Problem requirements - Look in the material below for the line holding "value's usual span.". Set it down exactly, with each later line up to and including the line holding "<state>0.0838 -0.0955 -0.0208".

Supplied information -

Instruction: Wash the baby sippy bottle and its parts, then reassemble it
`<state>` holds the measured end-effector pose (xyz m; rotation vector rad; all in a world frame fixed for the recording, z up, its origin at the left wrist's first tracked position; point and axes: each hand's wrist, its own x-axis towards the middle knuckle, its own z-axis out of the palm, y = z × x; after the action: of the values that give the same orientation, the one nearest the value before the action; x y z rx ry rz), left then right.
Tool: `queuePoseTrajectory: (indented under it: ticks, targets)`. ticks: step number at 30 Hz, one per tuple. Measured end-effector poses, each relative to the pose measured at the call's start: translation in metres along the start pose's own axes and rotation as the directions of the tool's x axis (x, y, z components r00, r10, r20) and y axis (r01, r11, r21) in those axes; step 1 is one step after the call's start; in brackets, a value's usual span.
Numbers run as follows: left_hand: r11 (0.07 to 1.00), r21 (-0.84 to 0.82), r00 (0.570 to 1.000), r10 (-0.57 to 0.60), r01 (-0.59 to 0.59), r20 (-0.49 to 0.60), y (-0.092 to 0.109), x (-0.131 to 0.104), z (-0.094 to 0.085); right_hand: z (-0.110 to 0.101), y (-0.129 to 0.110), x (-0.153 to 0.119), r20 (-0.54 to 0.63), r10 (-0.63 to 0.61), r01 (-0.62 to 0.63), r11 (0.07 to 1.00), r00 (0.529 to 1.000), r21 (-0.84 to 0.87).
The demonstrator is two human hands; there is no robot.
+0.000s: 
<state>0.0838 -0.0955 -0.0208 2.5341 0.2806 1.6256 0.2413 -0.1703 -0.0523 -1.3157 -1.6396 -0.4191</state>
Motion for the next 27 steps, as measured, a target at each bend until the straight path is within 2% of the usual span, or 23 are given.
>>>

Exercise output -
Tool: `queuePoseTrajectory: (indented under it: ticks, targets)`. ticks: step number at 30 Hz, one per tuple. Measured end-effector poses, each relative to the pose measured at the call's start: translation in metres along the start pose's own axes and rotation as the directions of the tool's x axis (x, y, z components r00, r10, r20) and y axis (r01, r11, r21) in those axes; step 1 is one step after the call's start; in brackets, a value's usual span.
Numbers run as follows: left_hand: r11 (0.07 to 1.00), r21 (-0.84 to 0.82), r00 (0.570 to 1.000), r10 (-0.57 to 0.60), r01 (-0.59 to 0.59), r20 (-0.49 to 0.60), y (-0.092 to 0.109), x (-0.131 to 0.104), z (-0.094 to 0.085); right_hand: z (-0.110 to 0.101), y (-0.129 to 0.110), x (-0.153 to 0.119), r20 (-0.54 to 0.63), r10 (-0.63 to 0.61), r01 (-0.62 to 0.63), r11 (0.07 to 1.00), r00 (0.529 to 1.000), r21 (-0.84 to 0.87).
The demonstrator is two human hands; there is no robot.
+0.000s: 
<state>0.0838 -0.0955 -0.0208 2.5341 0.2806 1.6256 0.2413 -0.1703 -0.0523 -1.3157 -1.6396 -0.4191</state>

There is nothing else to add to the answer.